Exercise
Copy, from the material below, each line that contains the word "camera".

= Beginning of Section =

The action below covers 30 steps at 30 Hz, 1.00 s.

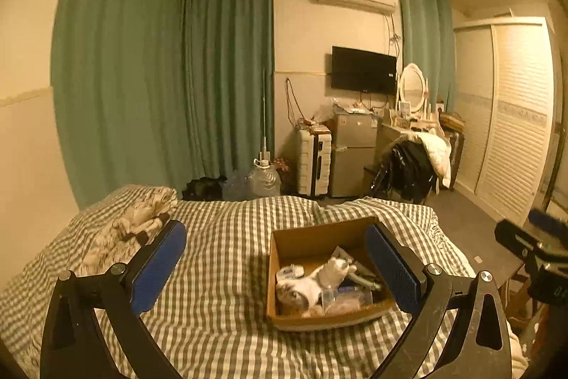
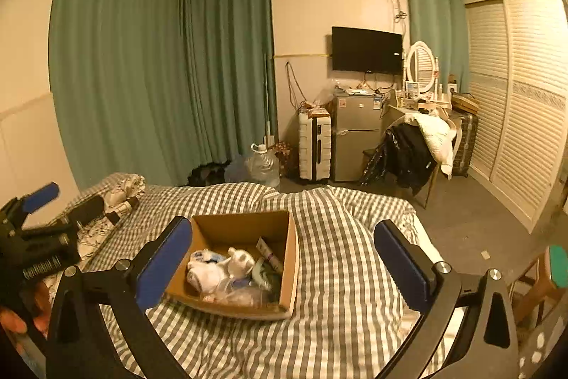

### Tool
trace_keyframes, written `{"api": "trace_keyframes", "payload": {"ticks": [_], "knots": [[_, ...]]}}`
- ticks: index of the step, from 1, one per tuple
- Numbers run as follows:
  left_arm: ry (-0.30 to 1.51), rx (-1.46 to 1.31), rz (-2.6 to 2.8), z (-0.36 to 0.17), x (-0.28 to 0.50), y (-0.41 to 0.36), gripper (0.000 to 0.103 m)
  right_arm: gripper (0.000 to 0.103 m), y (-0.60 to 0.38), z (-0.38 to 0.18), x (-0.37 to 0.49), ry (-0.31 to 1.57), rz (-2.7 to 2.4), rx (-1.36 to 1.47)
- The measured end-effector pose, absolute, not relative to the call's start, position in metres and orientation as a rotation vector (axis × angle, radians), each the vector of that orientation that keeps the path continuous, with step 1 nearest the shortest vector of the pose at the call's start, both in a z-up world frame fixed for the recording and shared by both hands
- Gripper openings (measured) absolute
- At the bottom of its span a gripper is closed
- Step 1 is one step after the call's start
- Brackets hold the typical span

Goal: Organize objects

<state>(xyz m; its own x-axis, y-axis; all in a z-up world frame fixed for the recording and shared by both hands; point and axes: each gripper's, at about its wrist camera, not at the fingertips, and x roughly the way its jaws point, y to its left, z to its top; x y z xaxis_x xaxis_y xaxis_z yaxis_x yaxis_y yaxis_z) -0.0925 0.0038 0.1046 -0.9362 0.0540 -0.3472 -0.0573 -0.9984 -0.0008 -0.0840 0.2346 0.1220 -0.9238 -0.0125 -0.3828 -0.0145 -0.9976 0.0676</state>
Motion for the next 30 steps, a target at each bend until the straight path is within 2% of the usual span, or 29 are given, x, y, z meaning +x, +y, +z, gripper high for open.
{"api": "trace_keyframes", "payload": {"ticks": [7,11,14,30], "knots": [[-0.094,-0.581,3.092,0.043,-0.061,-0.009,0.103,0.103,0.234,0.073,-0.045,0.184,3.080,-0.454],[-0.102,-0.648,3.092,0.013,-0.064,-0.010,0.103,0.103,0.224,0.049,-0.053,0.062,3.052,-0.467],[-0.095,-0.674,3.072,0.007,-0.072,-0.009,0.103,0.103,0.221,0.036,-0.064,0.012,3.047,-0.492],[-0.109,-0.718,3.058,0.000,-0.073,-0.011,0.103,0.103,0.216,0.016,-0.078,0.005,3.032,-0.615]]}}
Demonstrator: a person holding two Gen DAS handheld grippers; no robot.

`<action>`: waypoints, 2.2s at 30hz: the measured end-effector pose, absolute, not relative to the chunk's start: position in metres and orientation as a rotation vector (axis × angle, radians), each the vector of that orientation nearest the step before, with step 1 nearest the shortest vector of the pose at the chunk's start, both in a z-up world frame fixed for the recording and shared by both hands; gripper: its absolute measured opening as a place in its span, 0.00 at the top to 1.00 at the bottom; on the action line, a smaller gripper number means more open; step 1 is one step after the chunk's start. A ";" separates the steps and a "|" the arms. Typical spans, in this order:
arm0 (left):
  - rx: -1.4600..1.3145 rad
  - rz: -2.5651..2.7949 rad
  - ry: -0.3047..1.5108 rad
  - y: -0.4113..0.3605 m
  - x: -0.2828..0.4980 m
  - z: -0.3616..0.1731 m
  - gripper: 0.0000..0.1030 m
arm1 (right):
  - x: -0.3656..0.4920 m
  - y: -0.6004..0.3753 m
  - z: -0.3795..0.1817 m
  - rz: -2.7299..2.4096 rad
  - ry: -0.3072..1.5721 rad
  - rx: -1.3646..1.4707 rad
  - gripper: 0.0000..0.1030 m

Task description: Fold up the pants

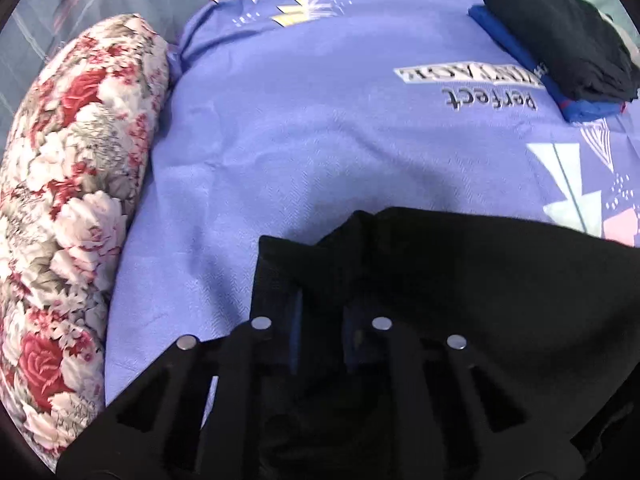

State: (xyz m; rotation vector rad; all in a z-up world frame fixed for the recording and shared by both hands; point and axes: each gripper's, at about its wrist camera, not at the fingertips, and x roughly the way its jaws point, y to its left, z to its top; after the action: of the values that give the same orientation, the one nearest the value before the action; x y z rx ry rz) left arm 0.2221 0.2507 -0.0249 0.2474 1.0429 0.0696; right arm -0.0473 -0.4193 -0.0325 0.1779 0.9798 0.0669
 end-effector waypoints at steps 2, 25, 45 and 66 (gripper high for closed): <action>0.178 0.079 1.005 0.259 0.221 -0.010 0.86 | -0.046 -0.426 -0.017 0.057 0.924 0.186 0.86; 0.005 0.355 1.051 0.296 0.300 -0.011 0.34 | 0.210 -0.419 -0.045 -0.123 1.042 0.092 0.63; -0.235 0.227 0.989 0.362 -0.027 0.041 0.12 | -0.019 -0.262 -0.042 0.449 1.118 -0.070 0.18; -0.240 0.196 0.968 0.367 -0.064 0.105 0.10 | -0.087 -0.353 0.103 0.119 0.365 -0.257 0.91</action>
State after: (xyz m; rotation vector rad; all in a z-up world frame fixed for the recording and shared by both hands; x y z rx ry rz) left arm -0.0644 0.3665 0.1049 -0.2399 0.9682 0.1962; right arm -0.0868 -0.3530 0.1026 -0.2572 0.3647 0.1194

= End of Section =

Solution to this problem
<state>(xyz m; its own x-axis, y-axis; all in a z-up world frame fixed for the recording and shared by both hands; point and axes: each gripper's, at about its wrist camera, not at the fingertips, and x roughly the way its jaws point, y to its left, z to its top; x y z xaxis_x xaxis_y xaxis_z yaxis_x yaxis_y yaxis_z) -0.0925 0.0038 0.1046 -0.9362 0.0540 -0.3472 -0.0573 -0.9984 -0.0008 -0.0840 0.2346 0.1220 -0.9238 -0.0125 -0.3828 -0.0145 -0.9976 0.0676</state>
State: (xyz m; rotation vector rad; all in a z-up world frame fixed for the recording and shared by both hands; point and axes: each gripper's, at about its wrist camera, not at the fingertips, and x roughly the way its jaws point, y to its left, z to its top; after the action: of the values that give the same orientation, the one nearest the value before the action; x y z rx ry rz) left arm 0.2221 0.2507 -0.0249 0.2474 1.0429 0.0696; right arm -0.0473 -0.4193 -0.0325 0.1779 0.9798 0.0669

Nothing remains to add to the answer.